Share your dilemmas and get honest opinions from other Mumsnetters.

WIBU to tell DH he looks silly in some of his outfits?

105 replies

Birdsonginthetrees · 21/06/2019 20:09

We've been together 20 years. When we first met he wore jeans and t shirts and looked nice.

About 7 years in, he started wearing more eccentric outfits, until I eventually gently told him his outfits didn't work. He was hurt and upset and I felt bad, but he seemed to stop the worst combinations.

Since then he wears his weirdest stuff when he goes out on his own, but sometimes I'm embarrassed when we're together, because he still wears odd combinations.

Tonight when he went out DS told him he looked awful and I've been cringing about the looks he'll be getting as he walked into town.

I don't know what to do - on the one hand I think people have a right to wear what they like and don't want to hurt his feelings by bringing this up again. But on the other hand I want to feel proud of my DH and to fancy him, but I can't when he looks so silly.

It would be very outing to describe his outfits but try and imagine if someone had thrown together some very loud items, vintage 70s items, clashing patterns, over the top accessories, a hat, and some worn stuff with holes in all together in a crazy mismatched way.

OP posts:
thenightsky · 21/06/2019 23:39

This reminds me of a lovely chap I know who was single for ages. No one would say anything directly to him until, one day, a plain speaking Scottish friend suddenly piped up with 'mate, you are never gonna get a woman interested whilst wearing red rubber trousers and a ripped Sisters of Mercy t-shirt that's 20 years older than you are'. Grin

skybluee · 21/06/2019 23:45

Can you describe some of the worst outfits? Does he paint his nails?

riotlady · 21/06/2019 23:52

I wouldn’t really mind tbh, he’s still hot regardless!
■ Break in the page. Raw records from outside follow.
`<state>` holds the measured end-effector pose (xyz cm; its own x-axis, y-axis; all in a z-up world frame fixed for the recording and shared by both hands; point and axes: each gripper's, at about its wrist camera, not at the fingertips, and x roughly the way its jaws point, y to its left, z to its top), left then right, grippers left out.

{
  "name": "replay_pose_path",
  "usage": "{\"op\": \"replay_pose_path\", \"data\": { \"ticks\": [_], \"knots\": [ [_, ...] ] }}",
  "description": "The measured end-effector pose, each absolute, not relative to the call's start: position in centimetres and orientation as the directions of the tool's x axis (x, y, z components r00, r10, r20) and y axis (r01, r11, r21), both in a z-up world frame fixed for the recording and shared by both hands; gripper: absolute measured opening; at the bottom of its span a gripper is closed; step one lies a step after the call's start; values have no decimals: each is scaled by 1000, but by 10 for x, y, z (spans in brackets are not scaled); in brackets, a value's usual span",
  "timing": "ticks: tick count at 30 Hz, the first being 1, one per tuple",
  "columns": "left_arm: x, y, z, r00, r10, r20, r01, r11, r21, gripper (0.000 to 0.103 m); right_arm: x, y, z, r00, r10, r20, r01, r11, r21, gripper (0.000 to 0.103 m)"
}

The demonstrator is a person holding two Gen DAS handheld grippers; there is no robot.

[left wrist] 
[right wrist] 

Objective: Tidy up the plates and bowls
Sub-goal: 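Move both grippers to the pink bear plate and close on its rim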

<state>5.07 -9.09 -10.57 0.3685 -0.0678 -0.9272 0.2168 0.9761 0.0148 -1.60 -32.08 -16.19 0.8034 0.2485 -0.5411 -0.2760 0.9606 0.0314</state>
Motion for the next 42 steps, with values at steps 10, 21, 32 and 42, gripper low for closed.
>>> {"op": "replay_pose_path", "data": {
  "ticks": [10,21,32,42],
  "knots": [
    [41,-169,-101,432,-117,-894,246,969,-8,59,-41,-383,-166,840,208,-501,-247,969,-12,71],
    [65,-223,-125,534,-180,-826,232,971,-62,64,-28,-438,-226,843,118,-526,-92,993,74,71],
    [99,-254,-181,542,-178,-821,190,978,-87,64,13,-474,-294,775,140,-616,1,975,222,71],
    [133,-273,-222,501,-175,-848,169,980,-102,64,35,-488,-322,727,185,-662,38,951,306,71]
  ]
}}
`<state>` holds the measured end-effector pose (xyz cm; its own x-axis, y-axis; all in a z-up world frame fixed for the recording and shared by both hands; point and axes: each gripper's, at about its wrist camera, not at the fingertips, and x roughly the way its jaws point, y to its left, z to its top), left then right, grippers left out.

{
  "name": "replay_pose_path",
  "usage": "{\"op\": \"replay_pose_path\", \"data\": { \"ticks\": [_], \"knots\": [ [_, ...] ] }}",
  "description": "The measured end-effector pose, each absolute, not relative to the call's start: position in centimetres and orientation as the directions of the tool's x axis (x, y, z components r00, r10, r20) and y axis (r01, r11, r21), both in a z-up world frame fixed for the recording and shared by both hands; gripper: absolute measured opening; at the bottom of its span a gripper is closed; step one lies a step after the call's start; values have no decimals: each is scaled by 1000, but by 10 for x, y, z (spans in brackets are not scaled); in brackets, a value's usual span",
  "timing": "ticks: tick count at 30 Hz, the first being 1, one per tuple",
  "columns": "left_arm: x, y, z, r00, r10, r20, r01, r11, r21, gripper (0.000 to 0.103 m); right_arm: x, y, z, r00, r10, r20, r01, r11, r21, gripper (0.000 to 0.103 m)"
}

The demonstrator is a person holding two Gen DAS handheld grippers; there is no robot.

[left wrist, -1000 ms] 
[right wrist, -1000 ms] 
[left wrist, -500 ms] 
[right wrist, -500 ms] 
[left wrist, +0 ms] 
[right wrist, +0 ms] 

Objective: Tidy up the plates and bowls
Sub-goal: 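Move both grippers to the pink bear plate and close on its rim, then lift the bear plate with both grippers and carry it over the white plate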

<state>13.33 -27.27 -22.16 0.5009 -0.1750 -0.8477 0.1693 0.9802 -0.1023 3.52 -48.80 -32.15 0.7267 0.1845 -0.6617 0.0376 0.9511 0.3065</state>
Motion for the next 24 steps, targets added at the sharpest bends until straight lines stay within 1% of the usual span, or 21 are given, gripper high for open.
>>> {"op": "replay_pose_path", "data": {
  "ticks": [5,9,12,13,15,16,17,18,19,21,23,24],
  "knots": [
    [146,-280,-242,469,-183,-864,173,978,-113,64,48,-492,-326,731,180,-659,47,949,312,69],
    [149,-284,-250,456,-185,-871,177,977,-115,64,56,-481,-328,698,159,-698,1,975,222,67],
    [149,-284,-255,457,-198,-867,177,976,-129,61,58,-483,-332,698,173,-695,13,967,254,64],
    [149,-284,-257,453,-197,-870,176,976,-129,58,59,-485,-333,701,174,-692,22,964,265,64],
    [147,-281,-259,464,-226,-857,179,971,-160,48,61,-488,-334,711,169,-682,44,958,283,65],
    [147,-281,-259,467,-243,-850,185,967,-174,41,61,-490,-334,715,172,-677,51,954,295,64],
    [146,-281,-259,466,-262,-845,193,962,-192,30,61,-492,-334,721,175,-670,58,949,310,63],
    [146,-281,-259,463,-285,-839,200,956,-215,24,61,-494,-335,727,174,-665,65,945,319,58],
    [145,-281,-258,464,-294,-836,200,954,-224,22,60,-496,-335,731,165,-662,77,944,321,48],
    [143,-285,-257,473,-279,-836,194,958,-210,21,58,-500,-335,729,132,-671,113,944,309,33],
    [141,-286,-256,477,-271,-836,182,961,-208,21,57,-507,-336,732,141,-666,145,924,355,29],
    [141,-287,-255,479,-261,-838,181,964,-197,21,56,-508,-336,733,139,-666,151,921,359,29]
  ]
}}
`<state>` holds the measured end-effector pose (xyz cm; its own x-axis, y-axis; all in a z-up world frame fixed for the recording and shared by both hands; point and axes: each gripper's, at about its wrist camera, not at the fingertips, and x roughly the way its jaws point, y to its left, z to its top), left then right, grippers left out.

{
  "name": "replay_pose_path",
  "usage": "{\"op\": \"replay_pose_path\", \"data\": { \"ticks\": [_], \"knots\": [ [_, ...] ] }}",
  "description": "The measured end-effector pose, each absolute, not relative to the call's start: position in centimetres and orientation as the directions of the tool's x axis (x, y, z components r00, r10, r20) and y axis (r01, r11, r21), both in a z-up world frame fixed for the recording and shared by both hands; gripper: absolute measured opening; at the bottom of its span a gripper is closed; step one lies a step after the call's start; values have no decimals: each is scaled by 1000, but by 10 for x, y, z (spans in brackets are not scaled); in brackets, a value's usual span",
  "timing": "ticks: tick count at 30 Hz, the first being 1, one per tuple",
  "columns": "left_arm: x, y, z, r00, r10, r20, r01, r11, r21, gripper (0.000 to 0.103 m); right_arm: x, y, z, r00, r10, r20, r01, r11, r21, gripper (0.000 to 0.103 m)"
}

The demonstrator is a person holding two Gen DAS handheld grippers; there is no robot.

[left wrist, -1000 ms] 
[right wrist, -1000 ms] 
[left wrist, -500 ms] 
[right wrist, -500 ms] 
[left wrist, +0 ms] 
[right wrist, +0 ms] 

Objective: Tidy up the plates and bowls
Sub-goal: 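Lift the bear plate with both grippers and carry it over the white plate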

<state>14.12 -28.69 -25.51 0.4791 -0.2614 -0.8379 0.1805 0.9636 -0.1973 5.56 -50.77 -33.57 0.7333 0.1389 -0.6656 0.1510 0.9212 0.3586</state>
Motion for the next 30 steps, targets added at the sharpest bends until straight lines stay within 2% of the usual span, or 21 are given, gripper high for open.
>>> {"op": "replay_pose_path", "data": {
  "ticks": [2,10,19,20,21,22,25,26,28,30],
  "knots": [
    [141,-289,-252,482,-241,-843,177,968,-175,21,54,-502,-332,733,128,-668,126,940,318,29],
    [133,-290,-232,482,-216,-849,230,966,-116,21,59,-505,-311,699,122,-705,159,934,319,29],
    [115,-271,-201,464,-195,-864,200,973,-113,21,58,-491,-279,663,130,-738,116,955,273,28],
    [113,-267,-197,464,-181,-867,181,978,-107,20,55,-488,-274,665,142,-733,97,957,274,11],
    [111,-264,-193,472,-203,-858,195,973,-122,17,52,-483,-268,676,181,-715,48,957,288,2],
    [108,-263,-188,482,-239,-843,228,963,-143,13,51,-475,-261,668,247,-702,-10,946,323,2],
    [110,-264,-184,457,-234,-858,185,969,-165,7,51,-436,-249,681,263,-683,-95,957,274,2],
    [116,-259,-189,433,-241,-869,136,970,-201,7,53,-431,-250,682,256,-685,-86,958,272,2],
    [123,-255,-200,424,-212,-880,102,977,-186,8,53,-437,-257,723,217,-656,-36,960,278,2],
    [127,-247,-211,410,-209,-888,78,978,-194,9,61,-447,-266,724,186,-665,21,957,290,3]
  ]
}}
We’re both a bit alternative anyway though

ACPC · 21/06/2019 23:53

Do you mean stuff like corduroy flares with cowboy boots on the bottom, Hawaiian shirt on the top type thing? Get him on to pinterest so he can learn how to pull a look together he's just trying too hard and missing the mark by the sound of it.

PotatoesDieInHotCars · 22/06/2019 00:37

If he's comfortable and doesn't mind the looks from strangers then leave him alone. Your embarrassment is your problem. It must be very hurtful for him to have this part of his personality criticised by someone who is supposed to love him.

MohairMenace · 22/06/2019 00:50

Tell him exactly what you’ve told us here, that you love and respect him and don’t want to be controlling but that you’re worried his style is having an adverse affect on how people perceive him and how you desire him.

Tell him you love his individuality and sense of fun and that you’d like to go shopping with him together, or look at some styles together on Pinterest or Instagram to slightly tweak his style into something a little more.. polished/ current/ sexy/ smart/ groomed/ grown up/ cogent/ delete as appropriate! And try not to sound too patronising, good luck Grin

TwoPupsAndaHamster · 22/06/2019 00:50

Sounds like Giles from Gogglebox 🤔

KarmaStar · 22/06/2019 01:07

Let him be and love him for who he is.
There's no harm asking in a friendly non judgemental way of he is aiming for a certain 'lion's and if so offering to help him achieve it.
But otherwise,at least admire his self confidence to be the person he is😀

KarmaStar · 22/06/2019 01:08

Look not lion's! Flipping word changer,sorry😀

Maitairiki · 22/06/2019 01:24

Damn I want to see a photo of these outfits....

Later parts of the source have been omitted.